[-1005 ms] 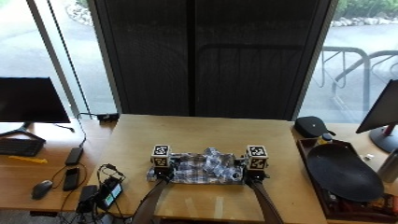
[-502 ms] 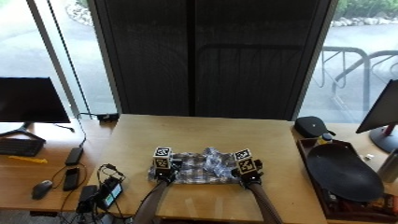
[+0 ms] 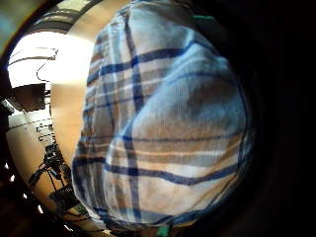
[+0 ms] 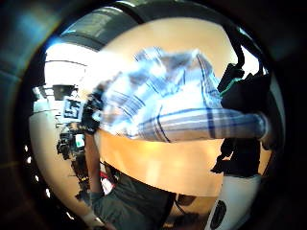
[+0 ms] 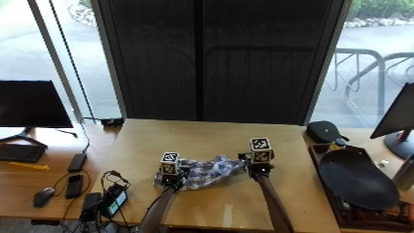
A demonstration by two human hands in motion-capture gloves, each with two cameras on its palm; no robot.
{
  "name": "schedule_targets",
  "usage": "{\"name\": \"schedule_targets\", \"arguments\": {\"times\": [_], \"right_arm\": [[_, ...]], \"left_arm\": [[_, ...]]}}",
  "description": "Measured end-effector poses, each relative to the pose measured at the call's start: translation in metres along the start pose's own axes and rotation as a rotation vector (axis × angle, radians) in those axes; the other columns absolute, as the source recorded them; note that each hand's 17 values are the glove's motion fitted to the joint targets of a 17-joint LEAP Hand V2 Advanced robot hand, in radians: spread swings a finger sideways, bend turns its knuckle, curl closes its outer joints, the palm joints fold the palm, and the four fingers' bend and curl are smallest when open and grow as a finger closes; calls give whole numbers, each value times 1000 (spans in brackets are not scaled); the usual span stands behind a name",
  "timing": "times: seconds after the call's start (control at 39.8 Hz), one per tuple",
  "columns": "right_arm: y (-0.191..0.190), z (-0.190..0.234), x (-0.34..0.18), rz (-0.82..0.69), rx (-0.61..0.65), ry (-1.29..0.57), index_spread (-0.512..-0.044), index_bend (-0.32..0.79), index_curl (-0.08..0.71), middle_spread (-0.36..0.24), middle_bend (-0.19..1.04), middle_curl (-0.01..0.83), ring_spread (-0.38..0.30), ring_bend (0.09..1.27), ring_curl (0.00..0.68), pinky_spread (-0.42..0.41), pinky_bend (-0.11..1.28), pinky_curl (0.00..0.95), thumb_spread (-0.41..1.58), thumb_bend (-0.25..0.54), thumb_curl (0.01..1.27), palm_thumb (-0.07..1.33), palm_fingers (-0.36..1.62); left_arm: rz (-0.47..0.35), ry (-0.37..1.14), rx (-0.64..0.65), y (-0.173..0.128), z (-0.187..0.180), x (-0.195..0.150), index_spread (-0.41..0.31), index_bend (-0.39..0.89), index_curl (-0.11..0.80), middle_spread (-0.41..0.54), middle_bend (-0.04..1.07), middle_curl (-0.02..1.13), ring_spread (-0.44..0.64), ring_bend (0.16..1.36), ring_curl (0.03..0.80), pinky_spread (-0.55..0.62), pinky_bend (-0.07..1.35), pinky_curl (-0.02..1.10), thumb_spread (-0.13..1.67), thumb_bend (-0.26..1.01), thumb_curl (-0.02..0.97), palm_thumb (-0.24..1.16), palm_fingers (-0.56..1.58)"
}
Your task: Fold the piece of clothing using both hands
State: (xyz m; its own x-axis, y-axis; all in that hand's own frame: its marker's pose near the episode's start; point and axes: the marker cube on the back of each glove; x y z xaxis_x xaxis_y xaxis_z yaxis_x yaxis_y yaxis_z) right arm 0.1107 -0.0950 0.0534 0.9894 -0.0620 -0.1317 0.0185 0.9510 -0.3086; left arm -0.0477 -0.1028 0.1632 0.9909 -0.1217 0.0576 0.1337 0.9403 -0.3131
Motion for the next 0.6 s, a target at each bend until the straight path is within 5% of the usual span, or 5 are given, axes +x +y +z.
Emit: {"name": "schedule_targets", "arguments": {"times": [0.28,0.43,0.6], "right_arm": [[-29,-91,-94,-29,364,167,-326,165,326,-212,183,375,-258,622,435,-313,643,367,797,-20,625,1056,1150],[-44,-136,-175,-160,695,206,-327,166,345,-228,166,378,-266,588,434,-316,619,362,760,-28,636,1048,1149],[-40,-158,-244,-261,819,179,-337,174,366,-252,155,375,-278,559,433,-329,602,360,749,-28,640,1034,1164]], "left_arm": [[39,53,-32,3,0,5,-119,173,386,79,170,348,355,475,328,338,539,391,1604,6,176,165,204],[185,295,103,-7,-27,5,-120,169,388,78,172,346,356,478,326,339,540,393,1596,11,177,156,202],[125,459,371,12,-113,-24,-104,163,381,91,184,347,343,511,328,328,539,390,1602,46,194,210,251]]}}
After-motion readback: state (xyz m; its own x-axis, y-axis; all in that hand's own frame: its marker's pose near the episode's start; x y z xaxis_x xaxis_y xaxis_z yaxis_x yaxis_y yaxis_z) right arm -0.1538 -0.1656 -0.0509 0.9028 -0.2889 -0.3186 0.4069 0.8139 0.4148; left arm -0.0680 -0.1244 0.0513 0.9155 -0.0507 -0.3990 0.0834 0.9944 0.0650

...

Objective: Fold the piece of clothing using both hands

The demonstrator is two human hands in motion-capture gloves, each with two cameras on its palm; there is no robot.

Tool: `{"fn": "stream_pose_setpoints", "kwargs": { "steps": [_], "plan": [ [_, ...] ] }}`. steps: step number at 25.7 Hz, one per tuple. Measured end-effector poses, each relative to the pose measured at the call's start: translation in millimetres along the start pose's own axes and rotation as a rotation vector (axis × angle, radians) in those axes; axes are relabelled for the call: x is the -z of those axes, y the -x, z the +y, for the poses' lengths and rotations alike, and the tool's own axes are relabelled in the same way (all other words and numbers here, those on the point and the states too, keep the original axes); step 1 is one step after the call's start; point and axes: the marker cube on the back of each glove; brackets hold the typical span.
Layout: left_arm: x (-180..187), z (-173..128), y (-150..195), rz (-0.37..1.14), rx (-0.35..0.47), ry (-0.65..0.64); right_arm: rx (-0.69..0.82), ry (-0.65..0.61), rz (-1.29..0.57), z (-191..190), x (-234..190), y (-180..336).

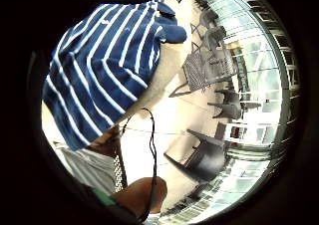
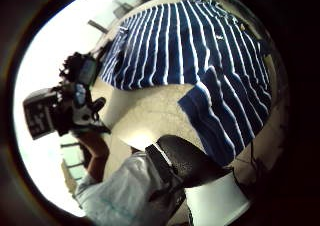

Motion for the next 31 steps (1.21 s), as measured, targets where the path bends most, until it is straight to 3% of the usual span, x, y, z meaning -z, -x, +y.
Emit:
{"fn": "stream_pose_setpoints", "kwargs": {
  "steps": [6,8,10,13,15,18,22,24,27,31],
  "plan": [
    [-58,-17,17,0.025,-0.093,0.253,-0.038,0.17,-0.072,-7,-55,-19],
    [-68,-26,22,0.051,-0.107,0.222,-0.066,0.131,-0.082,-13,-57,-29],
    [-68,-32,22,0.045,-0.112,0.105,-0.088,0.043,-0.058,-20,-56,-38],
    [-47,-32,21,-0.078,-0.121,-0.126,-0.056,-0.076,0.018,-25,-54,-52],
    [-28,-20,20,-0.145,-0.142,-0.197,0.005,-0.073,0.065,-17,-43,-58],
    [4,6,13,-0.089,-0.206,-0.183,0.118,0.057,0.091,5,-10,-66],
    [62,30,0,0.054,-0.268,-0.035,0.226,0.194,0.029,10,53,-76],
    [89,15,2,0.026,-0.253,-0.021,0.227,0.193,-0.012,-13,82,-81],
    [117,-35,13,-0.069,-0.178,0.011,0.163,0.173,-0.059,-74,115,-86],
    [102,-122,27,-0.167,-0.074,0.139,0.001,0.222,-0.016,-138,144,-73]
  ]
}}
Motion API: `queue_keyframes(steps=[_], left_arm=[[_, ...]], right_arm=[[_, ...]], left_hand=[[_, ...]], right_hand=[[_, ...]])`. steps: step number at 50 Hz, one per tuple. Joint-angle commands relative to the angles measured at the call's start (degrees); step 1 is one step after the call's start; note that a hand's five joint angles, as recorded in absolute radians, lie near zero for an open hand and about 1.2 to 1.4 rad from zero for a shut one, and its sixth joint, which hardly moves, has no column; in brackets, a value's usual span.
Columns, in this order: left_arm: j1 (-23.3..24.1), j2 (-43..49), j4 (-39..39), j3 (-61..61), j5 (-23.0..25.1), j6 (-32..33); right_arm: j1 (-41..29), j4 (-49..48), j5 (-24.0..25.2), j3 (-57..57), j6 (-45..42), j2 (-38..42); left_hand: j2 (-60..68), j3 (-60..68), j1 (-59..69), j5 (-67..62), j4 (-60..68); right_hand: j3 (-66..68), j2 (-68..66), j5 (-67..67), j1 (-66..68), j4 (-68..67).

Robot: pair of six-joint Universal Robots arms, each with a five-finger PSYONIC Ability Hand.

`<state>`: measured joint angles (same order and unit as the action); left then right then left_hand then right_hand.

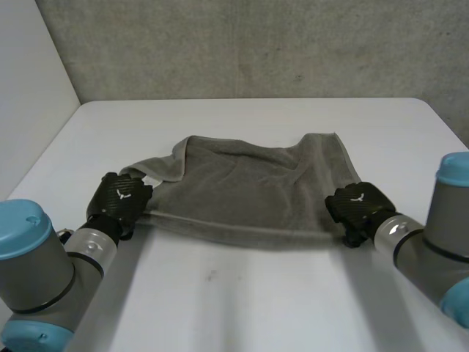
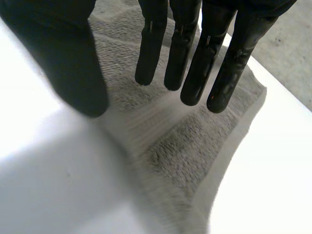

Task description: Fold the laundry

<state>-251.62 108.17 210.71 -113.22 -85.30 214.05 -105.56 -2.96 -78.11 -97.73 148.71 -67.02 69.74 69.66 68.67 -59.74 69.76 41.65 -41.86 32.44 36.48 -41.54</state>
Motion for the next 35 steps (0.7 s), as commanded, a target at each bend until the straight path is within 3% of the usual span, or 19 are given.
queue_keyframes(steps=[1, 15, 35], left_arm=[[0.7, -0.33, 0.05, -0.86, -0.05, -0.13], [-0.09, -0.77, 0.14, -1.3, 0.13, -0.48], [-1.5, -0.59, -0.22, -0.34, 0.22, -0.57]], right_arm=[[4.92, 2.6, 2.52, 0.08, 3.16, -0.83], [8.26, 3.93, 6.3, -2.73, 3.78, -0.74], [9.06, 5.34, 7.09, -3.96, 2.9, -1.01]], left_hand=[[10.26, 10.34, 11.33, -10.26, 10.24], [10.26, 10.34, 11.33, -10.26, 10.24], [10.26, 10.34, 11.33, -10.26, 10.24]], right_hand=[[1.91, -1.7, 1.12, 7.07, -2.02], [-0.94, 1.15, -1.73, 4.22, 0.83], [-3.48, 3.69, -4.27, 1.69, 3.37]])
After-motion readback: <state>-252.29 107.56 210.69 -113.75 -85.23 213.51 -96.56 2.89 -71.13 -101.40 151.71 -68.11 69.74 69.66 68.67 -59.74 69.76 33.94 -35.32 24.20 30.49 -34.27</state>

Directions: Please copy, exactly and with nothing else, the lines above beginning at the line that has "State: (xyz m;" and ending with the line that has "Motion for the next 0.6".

Solution to this exercise:
State: (xyz m; its own x-axis, y-axis; all in that hand's own frame: its marker's pose near the episode's start; point and axes: the marker cube on the back of each glove; x y z xaxis_x xaxis_y xaxis_z yaxis_x yaxis_y yaxis_z) right arm 0.1107 -0.0950 0.0534 0.9894 -0.0620 -0.1317 0.0185 0.9510 -0.3086; left arm -0.0477 -0.1028 0.1632 0.9909 -0.1217 0.0576 0.1337 0.9403 -0.3131
Motion for the next 0.6 s, a target at each bend until the straight path is within 5% of the usual span, or 5 are given, axes +x +y +z.

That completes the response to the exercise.